## What to do
Please quote exactly the opening lines of the data, from the first line to the one where "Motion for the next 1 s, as" appears.

## Listed entries
·····
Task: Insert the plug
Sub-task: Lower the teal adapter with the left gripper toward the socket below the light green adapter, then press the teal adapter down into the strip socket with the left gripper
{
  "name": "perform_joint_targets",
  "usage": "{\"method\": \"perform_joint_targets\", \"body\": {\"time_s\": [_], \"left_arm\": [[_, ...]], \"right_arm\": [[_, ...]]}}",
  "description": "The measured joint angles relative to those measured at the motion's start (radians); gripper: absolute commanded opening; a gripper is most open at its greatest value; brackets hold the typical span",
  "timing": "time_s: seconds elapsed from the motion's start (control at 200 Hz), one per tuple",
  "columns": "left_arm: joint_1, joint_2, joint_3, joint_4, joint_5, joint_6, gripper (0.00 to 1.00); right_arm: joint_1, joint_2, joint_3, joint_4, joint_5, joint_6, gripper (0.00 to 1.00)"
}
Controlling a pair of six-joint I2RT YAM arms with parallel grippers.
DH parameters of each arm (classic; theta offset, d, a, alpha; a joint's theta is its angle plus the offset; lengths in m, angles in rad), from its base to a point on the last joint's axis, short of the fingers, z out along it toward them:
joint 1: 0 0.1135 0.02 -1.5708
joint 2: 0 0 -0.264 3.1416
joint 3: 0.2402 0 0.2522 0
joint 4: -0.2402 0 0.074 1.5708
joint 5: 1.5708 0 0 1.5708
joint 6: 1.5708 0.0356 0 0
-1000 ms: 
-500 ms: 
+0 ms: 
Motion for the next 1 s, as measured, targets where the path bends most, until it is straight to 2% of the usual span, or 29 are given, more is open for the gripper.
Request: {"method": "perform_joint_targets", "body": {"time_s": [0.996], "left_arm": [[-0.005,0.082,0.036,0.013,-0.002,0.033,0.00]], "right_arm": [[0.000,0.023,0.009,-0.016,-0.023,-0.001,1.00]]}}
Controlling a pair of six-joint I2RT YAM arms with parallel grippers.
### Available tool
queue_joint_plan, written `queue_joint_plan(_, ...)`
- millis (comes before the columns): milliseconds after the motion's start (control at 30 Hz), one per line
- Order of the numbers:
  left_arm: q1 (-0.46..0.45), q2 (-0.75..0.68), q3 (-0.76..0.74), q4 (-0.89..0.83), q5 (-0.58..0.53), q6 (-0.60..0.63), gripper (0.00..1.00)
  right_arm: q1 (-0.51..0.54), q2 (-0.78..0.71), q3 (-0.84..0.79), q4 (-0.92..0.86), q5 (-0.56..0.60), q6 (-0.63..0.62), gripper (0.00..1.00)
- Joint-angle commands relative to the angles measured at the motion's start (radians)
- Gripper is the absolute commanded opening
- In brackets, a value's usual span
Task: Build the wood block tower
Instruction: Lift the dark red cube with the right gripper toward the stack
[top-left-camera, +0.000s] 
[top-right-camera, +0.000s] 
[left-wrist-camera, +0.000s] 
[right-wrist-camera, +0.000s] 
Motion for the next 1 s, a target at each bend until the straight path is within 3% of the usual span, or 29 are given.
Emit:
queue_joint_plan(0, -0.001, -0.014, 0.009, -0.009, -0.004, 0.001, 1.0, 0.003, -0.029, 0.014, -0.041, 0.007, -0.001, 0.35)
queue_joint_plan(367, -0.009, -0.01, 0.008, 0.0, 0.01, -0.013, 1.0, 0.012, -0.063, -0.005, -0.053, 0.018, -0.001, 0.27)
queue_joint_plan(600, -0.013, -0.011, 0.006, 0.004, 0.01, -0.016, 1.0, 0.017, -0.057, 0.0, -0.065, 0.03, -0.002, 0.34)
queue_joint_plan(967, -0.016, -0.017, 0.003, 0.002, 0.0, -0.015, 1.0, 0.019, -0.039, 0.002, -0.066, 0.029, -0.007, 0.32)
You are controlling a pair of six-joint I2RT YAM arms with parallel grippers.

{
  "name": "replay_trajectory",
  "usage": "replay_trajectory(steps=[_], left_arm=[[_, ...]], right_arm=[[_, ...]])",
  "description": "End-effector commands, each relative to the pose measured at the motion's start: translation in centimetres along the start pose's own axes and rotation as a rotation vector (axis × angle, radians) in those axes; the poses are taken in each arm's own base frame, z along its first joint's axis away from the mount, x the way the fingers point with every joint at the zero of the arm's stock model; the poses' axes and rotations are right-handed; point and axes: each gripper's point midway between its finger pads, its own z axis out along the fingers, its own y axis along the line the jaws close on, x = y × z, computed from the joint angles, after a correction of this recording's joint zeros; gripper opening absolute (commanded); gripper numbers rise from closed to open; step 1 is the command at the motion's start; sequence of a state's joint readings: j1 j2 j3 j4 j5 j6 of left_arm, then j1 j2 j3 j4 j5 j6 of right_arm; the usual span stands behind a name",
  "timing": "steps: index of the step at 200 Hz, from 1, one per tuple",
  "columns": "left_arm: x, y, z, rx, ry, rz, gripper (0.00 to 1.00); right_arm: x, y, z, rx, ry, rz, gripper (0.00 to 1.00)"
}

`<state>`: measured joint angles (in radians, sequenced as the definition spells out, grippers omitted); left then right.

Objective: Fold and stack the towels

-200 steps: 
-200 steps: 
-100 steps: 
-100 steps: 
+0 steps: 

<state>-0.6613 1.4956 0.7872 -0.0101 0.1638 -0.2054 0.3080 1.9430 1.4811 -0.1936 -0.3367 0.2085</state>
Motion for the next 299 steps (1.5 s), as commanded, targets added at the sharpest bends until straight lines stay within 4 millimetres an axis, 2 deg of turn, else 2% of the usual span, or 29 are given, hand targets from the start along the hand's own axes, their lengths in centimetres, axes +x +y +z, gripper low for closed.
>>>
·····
## Response below
Task: Insert the plug
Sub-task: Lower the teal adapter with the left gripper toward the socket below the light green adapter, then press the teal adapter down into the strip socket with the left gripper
{
  "name": "perform_joint_targets",
  "usage": "{\"method\": \"perform_joint_targets\", \"body\": {\"time_s\": [_], \"left_arm\": [[_, ...]], \"right_arm\": [[_, ...]]}}",
  "description": "The measured joint angles relative to those measured at the motion's start (radians); gripper: absolute commanded opening; a gripper is most open at its greatest value; brackets hold the typical span",
  "timing": "time_s: seconds elapsed from the motion's start (control at 200 Hz), one per tuple",
  "columns": "left_arm: joint_1, joint_2, joint_3, joint_4, joint_5, joint_6, gripper (0.00 to 1.00); right_arm: joint_1, joint_2, joint_3, joint_4, joint_5, joint_6, gripper (0.00 to 1.00)"
}
Controlling a pair of six-joint I2RT YAM arms with parallel grippers.
DH parameters of each arm (classic; theta offset, d, a, alpha; a joint's theta is its angle plus the offset; lengths in m, angles in rad), from its base to a point on the last joint's axis, short of the fingers, z out along it toward them:
joint 1: 0 0.1135 0.02 -1.5708
joint 2: 0 0 -0.264 3.1416
joint 3: 0.2402 0 0.2522 0
joint 4: -0.2402 0 0.074 1.5708
joint 5: 1.5708 0 0 1.5708
joint 6: 1.5708 0.0356 0 0
-1000 ms: 
-500 ms: 
+0 ms: 
Motion for the next 1 s, as measured, targets where the path bends most, until it is straight to 2% of the usual span, or 29 are given, more is open for the gripper.

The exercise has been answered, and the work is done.